• _RECORDS FOR PROCESSING_:

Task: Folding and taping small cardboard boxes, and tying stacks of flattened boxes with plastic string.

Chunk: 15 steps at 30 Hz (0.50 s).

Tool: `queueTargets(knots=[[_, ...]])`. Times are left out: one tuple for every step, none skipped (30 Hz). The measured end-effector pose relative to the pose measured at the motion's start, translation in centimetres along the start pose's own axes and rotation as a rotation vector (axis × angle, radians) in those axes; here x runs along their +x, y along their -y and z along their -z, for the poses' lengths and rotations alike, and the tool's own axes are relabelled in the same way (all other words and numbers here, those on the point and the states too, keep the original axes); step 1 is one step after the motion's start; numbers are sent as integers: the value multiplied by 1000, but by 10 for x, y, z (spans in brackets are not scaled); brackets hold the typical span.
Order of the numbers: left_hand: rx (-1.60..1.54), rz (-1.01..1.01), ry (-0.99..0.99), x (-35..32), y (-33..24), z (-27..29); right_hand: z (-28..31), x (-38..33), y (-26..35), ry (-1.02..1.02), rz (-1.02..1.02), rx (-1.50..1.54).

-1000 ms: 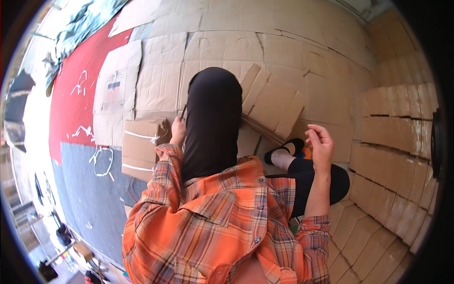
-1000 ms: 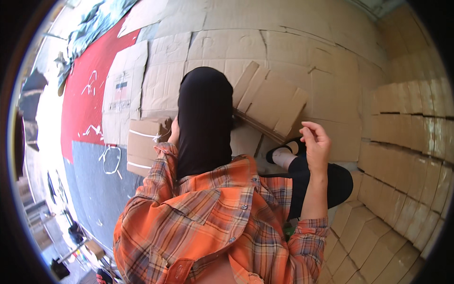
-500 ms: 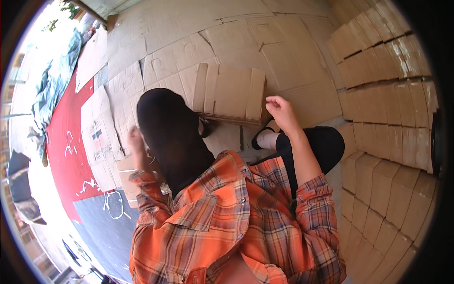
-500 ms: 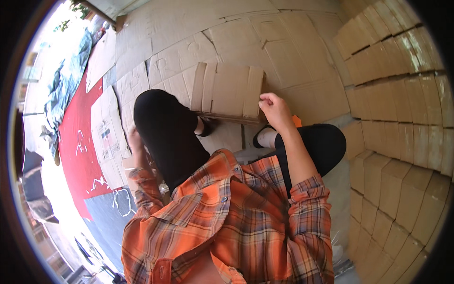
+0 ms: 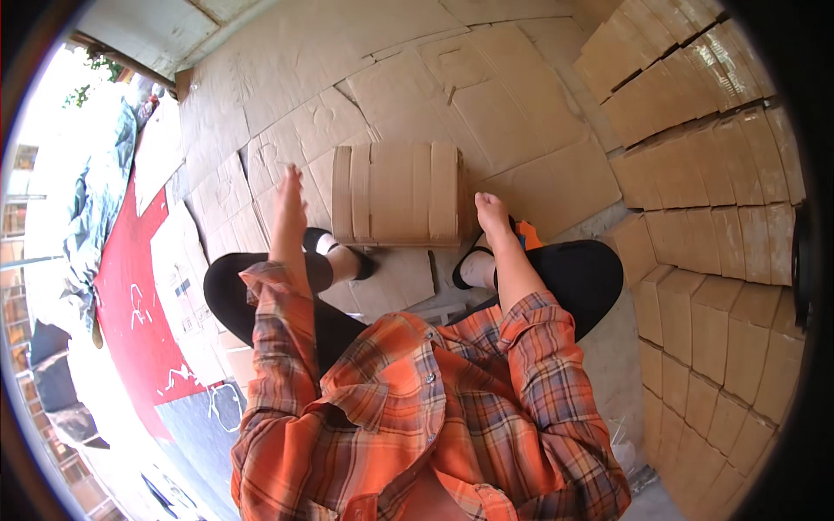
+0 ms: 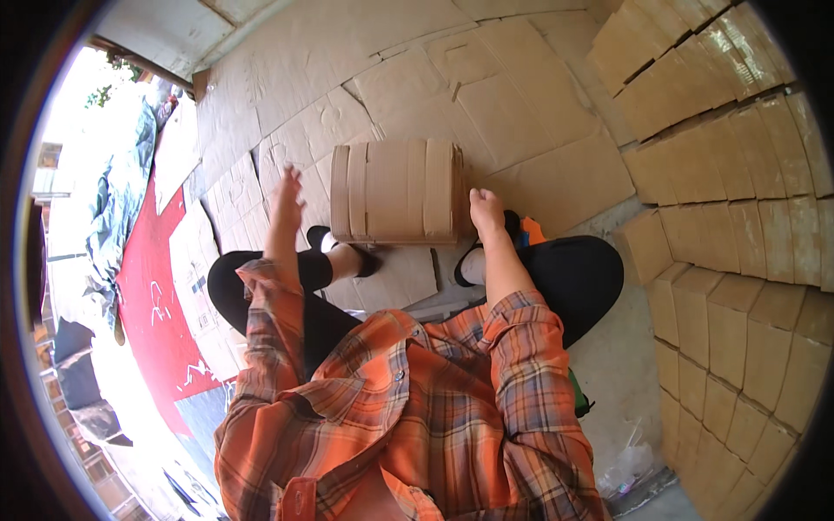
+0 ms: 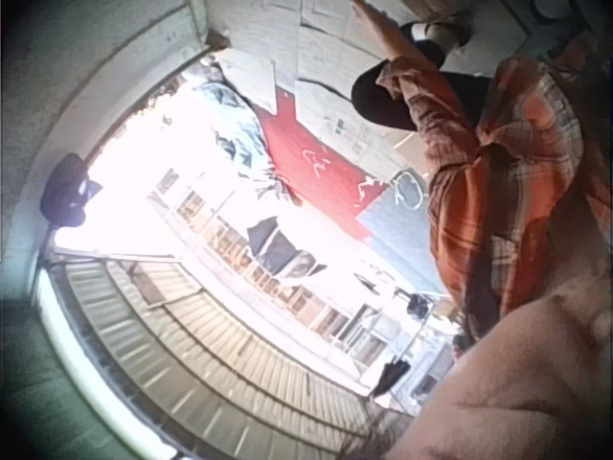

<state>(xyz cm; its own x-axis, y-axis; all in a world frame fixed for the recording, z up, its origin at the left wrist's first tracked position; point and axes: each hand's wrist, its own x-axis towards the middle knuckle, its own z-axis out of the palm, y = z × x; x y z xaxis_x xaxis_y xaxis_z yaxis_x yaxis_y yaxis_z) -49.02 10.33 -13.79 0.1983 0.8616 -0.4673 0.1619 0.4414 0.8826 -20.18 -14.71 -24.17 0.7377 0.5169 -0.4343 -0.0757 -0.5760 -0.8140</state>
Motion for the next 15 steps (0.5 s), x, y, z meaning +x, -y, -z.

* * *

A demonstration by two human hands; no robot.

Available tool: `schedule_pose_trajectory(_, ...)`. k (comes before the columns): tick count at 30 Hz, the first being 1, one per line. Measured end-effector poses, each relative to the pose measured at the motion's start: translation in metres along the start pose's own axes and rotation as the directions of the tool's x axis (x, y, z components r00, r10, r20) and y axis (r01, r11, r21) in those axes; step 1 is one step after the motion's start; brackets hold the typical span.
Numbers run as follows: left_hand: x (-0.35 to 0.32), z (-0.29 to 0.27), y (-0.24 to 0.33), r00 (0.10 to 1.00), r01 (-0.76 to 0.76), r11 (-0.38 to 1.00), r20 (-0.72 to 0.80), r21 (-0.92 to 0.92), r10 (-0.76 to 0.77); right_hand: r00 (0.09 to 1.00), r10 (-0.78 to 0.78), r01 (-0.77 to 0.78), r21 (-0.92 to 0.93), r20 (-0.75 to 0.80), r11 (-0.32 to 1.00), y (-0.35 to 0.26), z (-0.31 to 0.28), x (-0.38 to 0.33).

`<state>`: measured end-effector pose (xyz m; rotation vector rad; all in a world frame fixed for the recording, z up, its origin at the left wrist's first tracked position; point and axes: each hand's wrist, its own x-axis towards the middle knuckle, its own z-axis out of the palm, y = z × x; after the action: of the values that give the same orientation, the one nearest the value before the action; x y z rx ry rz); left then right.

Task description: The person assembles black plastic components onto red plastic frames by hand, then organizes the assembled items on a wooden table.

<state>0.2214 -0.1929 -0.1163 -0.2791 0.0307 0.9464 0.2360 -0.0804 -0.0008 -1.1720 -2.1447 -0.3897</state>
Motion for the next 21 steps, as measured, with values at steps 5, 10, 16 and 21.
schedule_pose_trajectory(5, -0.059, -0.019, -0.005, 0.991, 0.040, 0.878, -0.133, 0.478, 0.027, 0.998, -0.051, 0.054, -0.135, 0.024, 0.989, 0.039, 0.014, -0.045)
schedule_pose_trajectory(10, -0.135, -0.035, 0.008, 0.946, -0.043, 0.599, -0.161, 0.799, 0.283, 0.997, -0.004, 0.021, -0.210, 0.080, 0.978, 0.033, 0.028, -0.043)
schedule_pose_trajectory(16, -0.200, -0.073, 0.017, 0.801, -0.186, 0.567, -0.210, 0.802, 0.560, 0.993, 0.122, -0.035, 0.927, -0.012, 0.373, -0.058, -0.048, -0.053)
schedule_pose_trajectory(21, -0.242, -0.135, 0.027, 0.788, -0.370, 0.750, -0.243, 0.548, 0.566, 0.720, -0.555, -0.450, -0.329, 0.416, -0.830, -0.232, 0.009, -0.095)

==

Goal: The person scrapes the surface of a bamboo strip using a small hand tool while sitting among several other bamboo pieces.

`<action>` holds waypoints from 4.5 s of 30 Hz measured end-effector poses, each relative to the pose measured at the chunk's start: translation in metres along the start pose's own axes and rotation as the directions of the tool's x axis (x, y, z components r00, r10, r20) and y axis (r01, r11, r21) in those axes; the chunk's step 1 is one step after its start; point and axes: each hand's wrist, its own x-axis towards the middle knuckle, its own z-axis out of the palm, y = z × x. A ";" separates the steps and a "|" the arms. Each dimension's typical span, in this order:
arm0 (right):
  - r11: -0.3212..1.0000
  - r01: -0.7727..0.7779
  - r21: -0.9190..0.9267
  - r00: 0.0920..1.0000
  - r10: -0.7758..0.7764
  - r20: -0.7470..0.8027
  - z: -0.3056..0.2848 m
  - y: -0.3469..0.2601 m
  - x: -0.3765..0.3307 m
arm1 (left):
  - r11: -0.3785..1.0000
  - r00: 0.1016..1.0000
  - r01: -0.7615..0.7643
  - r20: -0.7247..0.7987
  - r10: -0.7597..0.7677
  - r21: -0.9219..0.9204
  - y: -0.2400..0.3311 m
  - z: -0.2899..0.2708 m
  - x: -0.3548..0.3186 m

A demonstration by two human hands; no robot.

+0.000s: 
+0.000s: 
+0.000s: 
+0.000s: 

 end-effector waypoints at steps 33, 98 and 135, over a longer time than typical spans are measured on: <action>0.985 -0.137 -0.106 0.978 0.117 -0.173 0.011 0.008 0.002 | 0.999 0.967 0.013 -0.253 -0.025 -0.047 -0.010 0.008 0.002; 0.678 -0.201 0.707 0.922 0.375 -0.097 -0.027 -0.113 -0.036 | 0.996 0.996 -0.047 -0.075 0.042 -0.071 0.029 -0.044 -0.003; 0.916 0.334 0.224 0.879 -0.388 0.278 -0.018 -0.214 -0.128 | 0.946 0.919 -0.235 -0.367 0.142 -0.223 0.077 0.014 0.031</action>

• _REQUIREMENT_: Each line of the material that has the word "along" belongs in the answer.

• _WRITTEN ANSWER_:
Tool: `queueTargets(knots=[[_, ...]])`. Times are left out: one tuple for every step, none skipped (30 Hz). The measured end-effector pose relative to the pose measured at the motion's start, translation in centimetres along the start pose's own axes and rotation as a rotation vector (axis × angle, radians) in those axes; here x runs along their +x, y along their -y and z along their -z, for the poses' lengths and rotations alike, and the tool's own axes are relabelled in the same way (all other words and numbers here, those on the point and the states too, keep the original axes); step 1 is one step after the motion's start; numbers are sent as integers: the value multiplied by 1000, but by 10 for x, y, z (spans in brackets are not scaled); brackets hold the typical span.
Available tool: `schedule_pose_trajectory(_, ...)`. k (comes before the columns): tick count at 30 Hz, the first being 1, one per line. Measured end-effector poses, each relative to the pose measured at the motion's start: translation in metres along the start pose's own axes and rotation as the directions of the tool's x axis (x, y, z components r00, r10, r20) and y axis (r01, r11, r21) in those axes; step 1 is one step after the motion's start; brackets hold the typical span.
`<action>` holds waypoints from 4.5 s of 30 Hz measured end-effector poses, each relative to the pose measured at the chunk's start: translation in metres along the start pose's own axes and rotation as the directions of the tool's x axis (x, y, z components r00, r10, r20) and y axis (r01, r11, r21) in those axes; the chunk's step 1 is one step after its start; point and axes: each hand's wrist, its own x-axis towards the middle knuckle, its own z-axis out of the palm, y = z × x. A ";" separates the steps and a "|" the arms. Each dimension's typical span, in this order:

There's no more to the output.